Cosmo Sterin
Cosmo Sterin

Reputation: 171

Job queue where workers can add jobs, is there an elegant solution to stop the program when all workers are idle?

I find myself in a situation where I have a queue of jobs where workers can add new jobs when they are done processing one.

For illustration, in the code below, a job consists in counting up to JOB_COUNTING_TO and, randomly, 1/5 of the time a worker will add a new job to the queue.

Because my workers can add jobs to the queue, it is my understanding that I was not able to use a channel as my job queue. This is because sending to the channel is blocking and, even with a buffered channel, this code, due to its recursive nature (jobs adding jobs) could easily reach a situation where all the workers are sending to the channel and no worker is available to receive.

This is why I decided to use a shared queue protected by a mutex.

Now, I would like the program to halt when all the workers are idle. Unfortunately this cannot be spotted just by looking for when len(jobQueue) == 0 as the queue could be empty but some worker still doing their job and maybe adding a new job after that.

The solution I came up with is, I feel a bit clunky, it makes use of variables var idleWorkerCount int and var isIdle [NB_WORKERS]bool to keep track of idle workers and the code stops when idleWorkerCount == NB_WORKERS.

My question is if there is a concurrency pattern that I could use to make this logic more elegant?

Also, for some reason I don't understand the technique that I currently use (code below) becomes really inefficient when the number of Workers becomes quite big (such as 300000 workers): for the same number of jobs, the code will be > 10x slower for NB_WORKERS = 300000 vs NB_WORKERS = 3000.

Thank you very much in advance!

package main

import (
    "math/rand"
    "sync"
)

const NB_WORKERS = 3000
const NB_INITIAL_JOBS = 300
const JOB_COUNTING_TO = 10000000

var jobQueue []int
var mu sync.Mutex
var idleWorkerCount int
var isIdle [NB_WORKERS]bool

func doJob(workerId int) {

    mu.Lock()

    if len(jobQueue) == 0 {
        if !isIdle[workerId] {
            idleWorkerCount += 1
        }
        isIdle[workerId] = true
        mu.Unlock()
        return
    }

    if isIdle[workerId] {
        idleWorkerCount -= 1
    }
    isIdle[workerId] = false

    var job int
    job, jobQueue = jobQueue[0], jobQueue[1:]
    mu.Unlock()

    for i := 0; i < job; i += 1 {
    }

    if rand.Intn(5) == 0 {
        mu.Lock()
        jobQueue = append(jobQueue, JOB_COUNTING_TO)
        mu.Unlock()
    }

}

func main() {

    // Filling up the queue with initial jobs
    for i := 0; i < NB_INITIAL_JOBS; i += 1 {
        jobQueue = append(jobQueue, JOB_COUNTING_TO)
    }

    var wg sync.WaitGroup
    for i := 0; i < NB_WORKERS; i += 1 {
        wg.Add(1)
        go func(workerId int) {
            for idleWorkerCount != NB_WORKERS {
                doJob(workerId)
            }
            wg.Done()
        }(i)
    }
    wg.Wait()
}

Upvotes: 0

Views: 622

Answers (1)

user4466350
user4466350

Reputation:

Because my workers can add jobs to the queue

A re entrant channel always deadlock.
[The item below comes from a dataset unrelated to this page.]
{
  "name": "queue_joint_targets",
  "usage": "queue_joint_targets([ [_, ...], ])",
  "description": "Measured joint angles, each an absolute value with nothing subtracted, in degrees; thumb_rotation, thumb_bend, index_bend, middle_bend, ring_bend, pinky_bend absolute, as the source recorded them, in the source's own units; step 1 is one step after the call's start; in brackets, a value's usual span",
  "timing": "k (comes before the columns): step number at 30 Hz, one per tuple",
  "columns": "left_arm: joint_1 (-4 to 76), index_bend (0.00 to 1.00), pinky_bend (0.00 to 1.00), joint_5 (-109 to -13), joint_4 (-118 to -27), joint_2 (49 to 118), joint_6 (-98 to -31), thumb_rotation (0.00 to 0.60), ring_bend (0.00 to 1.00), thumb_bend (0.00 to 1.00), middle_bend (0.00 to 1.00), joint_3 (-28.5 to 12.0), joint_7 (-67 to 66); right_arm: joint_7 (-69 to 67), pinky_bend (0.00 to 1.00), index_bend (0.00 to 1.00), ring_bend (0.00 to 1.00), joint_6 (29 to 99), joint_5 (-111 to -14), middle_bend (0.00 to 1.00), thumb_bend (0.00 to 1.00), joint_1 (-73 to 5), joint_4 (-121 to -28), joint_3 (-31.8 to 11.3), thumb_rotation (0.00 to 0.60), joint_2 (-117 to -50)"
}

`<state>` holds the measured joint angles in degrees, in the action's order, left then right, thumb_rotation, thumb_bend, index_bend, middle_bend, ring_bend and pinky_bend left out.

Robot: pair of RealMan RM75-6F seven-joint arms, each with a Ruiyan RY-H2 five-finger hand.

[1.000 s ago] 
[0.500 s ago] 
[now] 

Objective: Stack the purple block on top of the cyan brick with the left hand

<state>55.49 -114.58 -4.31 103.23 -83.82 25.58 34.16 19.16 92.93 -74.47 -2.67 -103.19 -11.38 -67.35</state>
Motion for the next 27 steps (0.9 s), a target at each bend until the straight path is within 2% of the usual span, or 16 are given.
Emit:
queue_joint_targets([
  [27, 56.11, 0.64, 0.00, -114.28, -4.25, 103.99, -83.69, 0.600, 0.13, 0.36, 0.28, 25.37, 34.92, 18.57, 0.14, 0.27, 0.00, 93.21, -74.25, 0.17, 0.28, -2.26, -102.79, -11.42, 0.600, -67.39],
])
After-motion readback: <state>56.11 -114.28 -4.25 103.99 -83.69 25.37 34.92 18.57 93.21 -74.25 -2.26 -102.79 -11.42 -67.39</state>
This is easy to demonstrate using this code

package main

import (
    "fmt"
)

func main() {

    out := make(chan string)
    c := make(chan string)
    go func() {
        for v := range c {
            c <- v + " 2"
            out <- v
        }
    }()

    go func() {
        c <- "hello world!" // pass OK
        c <- "hello world!" // no pass, the routine is blocking at pushing to itself
    }()

    for v := range out {
        fmt.Println(v)
    }

}

While the program

  • tries to push at c <- v + " 2"

it can not

  • read at for v := range c {,
  • push at c <- "hello world!"
  • read at for v := range out {

thus, it deadlocks.

If you want to pass that situation you must overflow somewhere.
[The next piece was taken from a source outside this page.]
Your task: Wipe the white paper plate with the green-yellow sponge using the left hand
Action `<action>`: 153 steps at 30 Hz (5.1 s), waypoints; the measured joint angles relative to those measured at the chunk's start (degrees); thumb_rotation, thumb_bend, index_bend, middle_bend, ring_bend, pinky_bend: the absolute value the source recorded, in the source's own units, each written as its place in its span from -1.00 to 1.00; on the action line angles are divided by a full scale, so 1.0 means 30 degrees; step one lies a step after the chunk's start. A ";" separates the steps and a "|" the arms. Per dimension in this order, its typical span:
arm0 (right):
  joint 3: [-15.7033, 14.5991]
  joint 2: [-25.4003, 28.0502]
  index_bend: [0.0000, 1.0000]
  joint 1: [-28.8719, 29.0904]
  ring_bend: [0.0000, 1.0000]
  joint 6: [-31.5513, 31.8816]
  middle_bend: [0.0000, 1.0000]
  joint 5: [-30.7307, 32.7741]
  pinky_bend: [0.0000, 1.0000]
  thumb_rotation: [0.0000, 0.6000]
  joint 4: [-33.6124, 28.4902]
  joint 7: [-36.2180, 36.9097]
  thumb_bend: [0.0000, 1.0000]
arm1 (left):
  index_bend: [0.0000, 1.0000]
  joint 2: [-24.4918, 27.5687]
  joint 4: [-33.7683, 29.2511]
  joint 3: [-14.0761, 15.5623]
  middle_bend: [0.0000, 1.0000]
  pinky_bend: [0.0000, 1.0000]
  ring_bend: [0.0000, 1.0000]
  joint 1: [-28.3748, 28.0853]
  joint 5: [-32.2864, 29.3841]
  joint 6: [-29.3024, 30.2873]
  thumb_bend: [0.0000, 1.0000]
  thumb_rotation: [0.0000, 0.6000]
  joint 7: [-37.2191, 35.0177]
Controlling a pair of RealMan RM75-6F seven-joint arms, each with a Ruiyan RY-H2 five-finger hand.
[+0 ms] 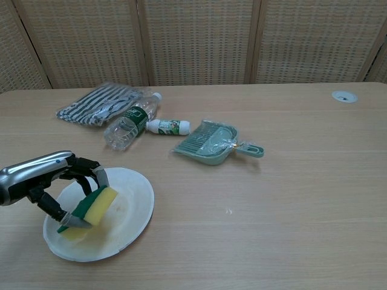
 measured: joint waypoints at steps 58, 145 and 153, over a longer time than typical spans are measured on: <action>-0.0151 0.0436 -1.00 -0.0121 -1.00 0.0012 -1.00 -0.0341 -1.00 1.00 -0.0312 0.1005 -1.00 | 0.30 -0.2915 0.5296 -0.0211 -0.02 -0.28 -0.39 0.1647 -0.0682 0.2525 -0.94 1.00 -0.3915; -0.0098 0.0566 -1.00 -0.0151 -1.00 -0.0002 -1.00 -0.0229 -1.00 1.00 -0.0168 0.1373 -1.00 | 0.32 -0.6517 1.0094 -0.0547 0.00 -0.28 -0.38 0.2442 -0.0898 0.3324 -0.87 1.00 -0.5887; -0.0109 0.0587 -1.00 -0.0168 -1.00 0.0029 -1.00 -0.0271 -1.00 1.00 -0.0201 0.1383 -1.00 | 0.32 -0.6403 0.9826 -0.0794 0.00 -0.28 -0.38 0.2549 -0.0872 0.4427 -0.86 1.00 -0.6333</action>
On the routines, or somewhere else.

package main

import (
    "fmt"
    "time"
)

func main() {

    out := make(chan string)
    c := make(chan string)
    go func() {
        for v := range c {
            go func() { // use routines on the stack as a bank for the required overflow.
                <-time.After(time.Second) // simulate slowliness.
                c <- v + " 2"
            }()
            out <- v
        }
    }()

    go func() {
        for {
            c <- "hello world!"
        }
    }()

    exit := time.After(time.Second * 60)
    for v := range out {
        fmt.Println(v)
        select {
        case <-exit:
            return
        default:
        }
    }
}

But now you have a new problem.

You created a memory bomb by overflowing without limits on the stack. Technically, this is dependent on the time needed to finish a job, the memory available, the speed of your cpus and the shape of the data (they might or might not generate a new job). So there is a upper limit, but it is so hard to make sense of it, that in practice this ends up to be a bomb.

Consider not overflowing without limits on the stack.

If you dont have any arbitrary limit on hand, you can use a semaphore to cap the overflow.

https://play.golang.org/p/5JWPQiqOYKz

my bombs did not explode with a work timeout of 1s and 2s, but they took a large chunk of memory.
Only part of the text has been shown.